Unfortunately, my desire to go to law school was met with extreme distaste from my husband. I’ve heard, “I supported you! I watched the kids while you studied,” (all two times) but it was the lack of true support that really got to me. I told him it was highly possible there was no freaking way under the sun that I could be accepted into one of the two extremely competitive schools here in the Seattle area. Would he be willing to move with me for three years? The answer was a flat-out “no way”. I understand that. I wouldn’t want to leave a job I love, either. In addition, I had friends trying to tell me to take my time, stay with the kids until they’re both in school, etc, etc, etc… Um, thanks for the support. Did it dawn on you that the reason I’m trying to get into law school for Fall 2012 is BECAUSE the application process takes like an entire year, and at that point both my kids will be in school? Whatever. I’m used to a lack of support. Shouldn’t have expected any different.

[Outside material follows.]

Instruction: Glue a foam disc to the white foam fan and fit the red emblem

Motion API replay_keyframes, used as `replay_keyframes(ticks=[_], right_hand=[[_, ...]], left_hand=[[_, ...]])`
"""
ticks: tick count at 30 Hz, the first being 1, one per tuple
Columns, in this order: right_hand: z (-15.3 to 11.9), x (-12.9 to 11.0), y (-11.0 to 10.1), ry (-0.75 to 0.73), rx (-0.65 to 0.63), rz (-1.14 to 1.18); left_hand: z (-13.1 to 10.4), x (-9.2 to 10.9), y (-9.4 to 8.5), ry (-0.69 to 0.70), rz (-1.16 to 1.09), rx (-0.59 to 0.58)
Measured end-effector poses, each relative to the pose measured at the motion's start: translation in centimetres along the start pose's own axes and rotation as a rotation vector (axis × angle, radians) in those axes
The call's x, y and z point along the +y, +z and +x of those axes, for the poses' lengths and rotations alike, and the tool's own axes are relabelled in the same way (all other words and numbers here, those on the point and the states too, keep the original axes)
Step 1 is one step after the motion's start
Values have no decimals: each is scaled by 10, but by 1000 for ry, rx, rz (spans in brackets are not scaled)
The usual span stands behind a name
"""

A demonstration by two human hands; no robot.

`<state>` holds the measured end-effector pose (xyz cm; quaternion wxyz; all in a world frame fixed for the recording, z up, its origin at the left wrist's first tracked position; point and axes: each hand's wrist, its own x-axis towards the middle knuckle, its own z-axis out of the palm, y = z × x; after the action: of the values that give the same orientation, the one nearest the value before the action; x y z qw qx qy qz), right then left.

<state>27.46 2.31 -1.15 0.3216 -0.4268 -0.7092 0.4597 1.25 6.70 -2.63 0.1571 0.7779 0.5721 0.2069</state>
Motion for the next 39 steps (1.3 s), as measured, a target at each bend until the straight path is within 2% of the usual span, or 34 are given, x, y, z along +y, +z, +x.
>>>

So yes, I’ve been feeling pretty irritated with my situation. I did NOT move to Seattle to be a freaking stay-at-home-mom in worse shoes than I was in before. I have not given up on law school, but at the soonest, it’d be a year and a half away. In the meantime, I have been filling out job applications for pretty much everything but McDonald’s… and I have received a whooping ZERO calls in the year that I’ve been applying. Great times, let me tell you.

So if you’re wondering why I haven’t been writing, it’s because I’m sick of hearing “Everything Will Be Alright!”. It’s not alright. None of this is. I’ve been miserable for months, and it’s just not getting any better. It’s not a medication thing- we’ve checked more than once- it’s a situational thing. I was never cut out to be a mom, much less one that sits on her ass watching her kids all day.

Maybe I’ll have something more interesting to say next entry. Or not.